3. oh DUHHHH because infinite/infinite DOES NOT equal 1; it is indeterminate!!!

4. Originally Posted by RedSwiss
the limit of ln(x) is infinite, so why does dividing it by x make it zero? If anything it should make it 1 because infinite/infinite = 1

5. Originally Posted by RedSwiss
the limit of ln(x) is infinite, so why does dividing it by x make it zero?

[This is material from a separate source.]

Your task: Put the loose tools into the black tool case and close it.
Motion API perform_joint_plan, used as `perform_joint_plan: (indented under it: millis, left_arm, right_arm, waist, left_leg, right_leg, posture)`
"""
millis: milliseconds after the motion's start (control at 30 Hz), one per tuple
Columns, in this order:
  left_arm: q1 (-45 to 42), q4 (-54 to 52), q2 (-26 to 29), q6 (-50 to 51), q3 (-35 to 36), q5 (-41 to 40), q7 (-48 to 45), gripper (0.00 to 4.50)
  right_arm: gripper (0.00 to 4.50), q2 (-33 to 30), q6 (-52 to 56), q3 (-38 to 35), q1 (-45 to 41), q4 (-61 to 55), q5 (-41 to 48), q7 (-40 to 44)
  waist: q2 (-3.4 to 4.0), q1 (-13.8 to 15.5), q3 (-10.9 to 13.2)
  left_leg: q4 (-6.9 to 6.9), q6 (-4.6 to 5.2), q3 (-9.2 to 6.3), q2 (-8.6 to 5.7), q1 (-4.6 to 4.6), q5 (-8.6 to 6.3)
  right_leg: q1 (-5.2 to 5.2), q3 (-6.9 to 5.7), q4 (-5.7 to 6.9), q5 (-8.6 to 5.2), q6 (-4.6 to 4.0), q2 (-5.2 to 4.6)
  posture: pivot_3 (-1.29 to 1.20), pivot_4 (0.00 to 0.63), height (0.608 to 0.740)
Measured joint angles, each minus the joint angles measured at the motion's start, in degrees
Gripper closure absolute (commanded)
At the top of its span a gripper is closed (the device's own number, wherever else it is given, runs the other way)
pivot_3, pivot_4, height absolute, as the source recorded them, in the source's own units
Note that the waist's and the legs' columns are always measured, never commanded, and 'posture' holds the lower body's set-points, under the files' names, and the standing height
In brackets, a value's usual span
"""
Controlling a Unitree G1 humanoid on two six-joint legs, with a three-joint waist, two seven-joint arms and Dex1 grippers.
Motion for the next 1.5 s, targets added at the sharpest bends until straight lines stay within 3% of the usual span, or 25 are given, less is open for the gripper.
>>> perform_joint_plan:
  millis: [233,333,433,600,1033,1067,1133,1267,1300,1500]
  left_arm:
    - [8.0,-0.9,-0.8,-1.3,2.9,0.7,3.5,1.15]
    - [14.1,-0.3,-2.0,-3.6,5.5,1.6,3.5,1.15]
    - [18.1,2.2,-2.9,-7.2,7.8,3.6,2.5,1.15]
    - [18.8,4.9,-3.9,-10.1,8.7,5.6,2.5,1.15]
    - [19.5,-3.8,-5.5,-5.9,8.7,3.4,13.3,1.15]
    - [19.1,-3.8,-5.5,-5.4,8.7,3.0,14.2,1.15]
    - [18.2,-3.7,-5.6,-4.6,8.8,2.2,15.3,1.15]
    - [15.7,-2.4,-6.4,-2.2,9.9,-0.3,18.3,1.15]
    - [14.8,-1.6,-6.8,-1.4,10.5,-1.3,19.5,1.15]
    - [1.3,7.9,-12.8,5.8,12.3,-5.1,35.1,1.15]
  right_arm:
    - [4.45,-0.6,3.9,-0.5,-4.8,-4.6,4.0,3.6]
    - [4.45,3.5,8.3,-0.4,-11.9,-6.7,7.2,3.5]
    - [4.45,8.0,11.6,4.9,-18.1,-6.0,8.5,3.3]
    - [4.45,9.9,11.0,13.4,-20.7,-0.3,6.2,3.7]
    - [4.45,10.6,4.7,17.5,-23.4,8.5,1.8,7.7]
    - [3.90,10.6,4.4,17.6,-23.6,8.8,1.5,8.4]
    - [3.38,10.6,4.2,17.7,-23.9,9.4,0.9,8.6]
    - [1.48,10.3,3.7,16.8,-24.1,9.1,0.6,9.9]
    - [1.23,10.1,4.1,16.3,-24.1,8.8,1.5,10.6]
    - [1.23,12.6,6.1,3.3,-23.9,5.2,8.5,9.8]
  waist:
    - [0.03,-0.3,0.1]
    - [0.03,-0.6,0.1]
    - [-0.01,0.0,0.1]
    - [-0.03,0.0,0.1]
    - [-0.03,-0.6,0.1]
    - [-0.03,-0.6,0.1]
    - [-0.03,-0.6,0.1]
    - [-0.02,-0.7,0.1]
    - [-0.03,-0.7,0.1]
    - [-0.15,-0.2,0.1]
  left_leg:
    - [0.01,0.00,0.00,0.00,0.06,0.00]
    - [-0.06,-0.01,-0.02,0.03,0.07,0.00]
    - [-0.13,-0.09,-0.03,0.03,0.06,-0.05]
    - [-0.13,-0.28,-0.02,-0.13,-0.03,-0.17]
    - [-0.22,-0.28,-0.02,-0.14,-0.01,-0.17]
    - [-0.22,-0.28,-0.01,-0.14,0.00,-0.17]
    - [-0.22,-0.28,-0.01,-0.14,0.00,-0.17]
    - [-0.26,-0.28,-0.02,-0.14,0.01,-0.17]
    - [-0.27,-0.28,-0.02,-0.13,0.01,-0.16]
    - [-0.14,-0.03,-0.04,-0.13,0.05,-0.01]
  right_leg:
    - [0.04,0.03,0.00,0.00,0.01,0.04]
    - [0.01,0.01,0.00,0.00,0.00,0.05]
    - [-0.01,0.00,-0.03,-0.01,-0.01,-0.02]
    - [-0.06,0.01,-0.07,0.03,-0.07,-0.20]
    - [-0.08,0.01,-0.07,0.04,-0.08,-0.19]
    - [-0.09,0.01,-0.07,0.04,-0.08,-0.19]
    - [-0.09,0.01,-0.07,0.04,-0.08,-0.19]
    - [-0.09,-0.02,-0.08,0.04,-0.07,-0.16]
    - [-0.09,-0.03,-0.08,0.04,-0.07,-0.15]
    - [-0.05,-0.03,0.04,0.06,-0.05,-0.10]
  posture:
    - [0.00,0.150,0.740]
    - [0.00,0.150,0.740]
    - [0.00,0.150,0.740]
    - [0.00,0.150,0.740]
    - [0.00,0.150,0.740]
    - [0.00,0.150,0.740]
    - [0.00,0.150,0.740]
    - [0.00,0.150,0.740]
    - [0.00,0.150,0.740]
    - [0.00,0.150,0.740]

If anything it should make it 1 because infinite/infinite = 1
Even though both numerator and denominator are growing without bound, the real question is which is growing faster.

Also note that for $x \ge e$

$1 \le \ln x \le \sqrt{x}$

so

$\dfrac{1}{x} \le \dfrac{\ln x}{x} \le \dfrac{1}{\sqrt{x}}$,

Thus,

$\displaystyle \lim_{x \to \infty} \dfrac{1}{x} \le \lim_{x \to \infty} \dfrac{\ln x}{x} \le \lim_{x \to \infty} \dfrac{1}{\sqrt{x}}$

which gives

$\displaystyle \lim_{x \to \infty} \dfrac{\ln x}{x}} = 0.$

A non L'Hopital way of doing it.

6. Originally Posted by RedSwiss
oh DUHHHH because infinite/infinite DOES NOT equal 1; it is indeterminate!!!
Well, I'm glad you said that. It would have sounded harsh if I had said it!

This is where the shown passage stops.